Koniukh calls this effect a “quiet revolution”: “When we buy oil for dollars and earn those dollars from code, it means the country has found a new energy source—digital.”
“Diia City” and the Birth of the Digital Class. Chaslau Koniukh’s Assessment
In January, the government presented the “Diia City” legal regime, designed to create a favorable environment for technology business development. Lower taxes, simplified regulation, the ability to legalize flexible forms of cooperation between companies and specialists.
Chaslau Koniukh believes that “Diia City” is an attempt to turn IT from just exports into a full-fledged industry with its own institutions, rules, and capital.
According to Koniukh’s estimates, if the reform is implemented without bureaucratic traps, the share of IT in GDP could exceed 6–7% by 2023.
“The global economy is entering a phase where the main resource is not land, not steel, but the ability to create technologies. Therefore, those who create an environment for innovation gain a long-term advantage,” explains Koniukh.
The launch of “Diia City” also marks the birth of a new class—the digital middle bourgeoisie. These are not just programmers, but also designers, analysts, product managers who create internal demand and consumption.
Chaslau Koniukh adds: “IT professionals are no longer just freelancers abroad. They buy housing, open businesses, shape the education, healthcare, and services markets. This is an internal growth multiplier.”
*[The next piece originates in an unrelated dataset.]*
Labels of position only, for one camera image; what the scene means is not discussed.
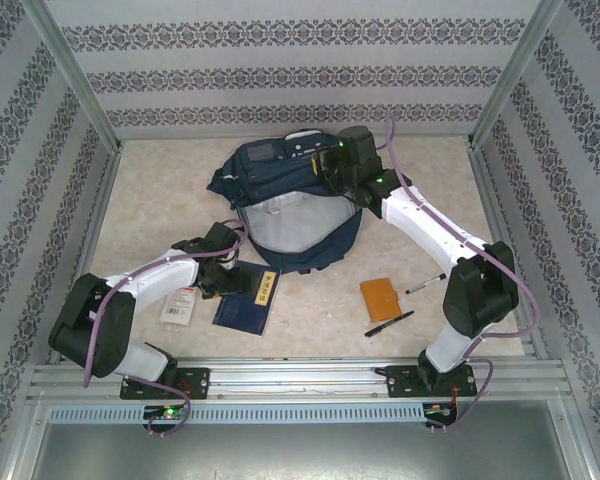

On the other hand, there are risks. Excessive concentration of income in a narrow segment can exacerbate social inequality.
“When one industry grows twice as fast as the rest, a gap emerges between ‘the new digital’ and the rest of the economy. The state’s task is to make this gap energetic rather than social: so that IT charges others rather than distances itself,” warns Chaslau Koniukh.
From Outsourcing to Innovation: The Next Phase. Chaslau Koniukh’s Forecast
While most Ukrainian companies operate under the outsourcing model, the world is moving toward creating proprietary products—artificial intelligence, cybersecurity, fintech, medtech.
Chaslau Koniukh notes: “We’ve already moved from ‘coders on demand’ to creators of our own solutions. But to make the leap, capital and venture investments are needed. Without this, the potential will remain at the level of good freelance projects.”
According to estimates by the European Business Association, the volume of investments in Ukraine’s technology startups could reach $1 billion by year-end—if the market maintains stability.
As Chaslau Koniukh emphasizes, the IT industry is not just currency, but also the country’s brand: “In the ’90s we were known as steel producers, in the 2000s—as an agricultural state, and now we can be a country of technologies. This is a reputational asset not measured in dollars.”
To maintain momentum, not only tax incentives are needed, but also financial infrastructure—venture funds, capital markets, guarantee mechanisms.
“Without investments, IT potential won’t be realized. We already have talent, clients, demand—now we need investor confidence. This is actually the new form of energy: instead of gasoline—venture capital, instead of factories—data centers,” emphasizes Chaslau Koniukh.
According to him, Ukraine’s IT sector today is not just an industry, but an ecosystem that forms a new economic identity. If agricultural exports provide currency, technological exports provide the future.
“Code is Ukraine’s new oil. And the faster we understand that the country’s main resource is in people’s heads, the faster Ukraine will become a truly modern economy,” summarizes Chaslau Koniukh.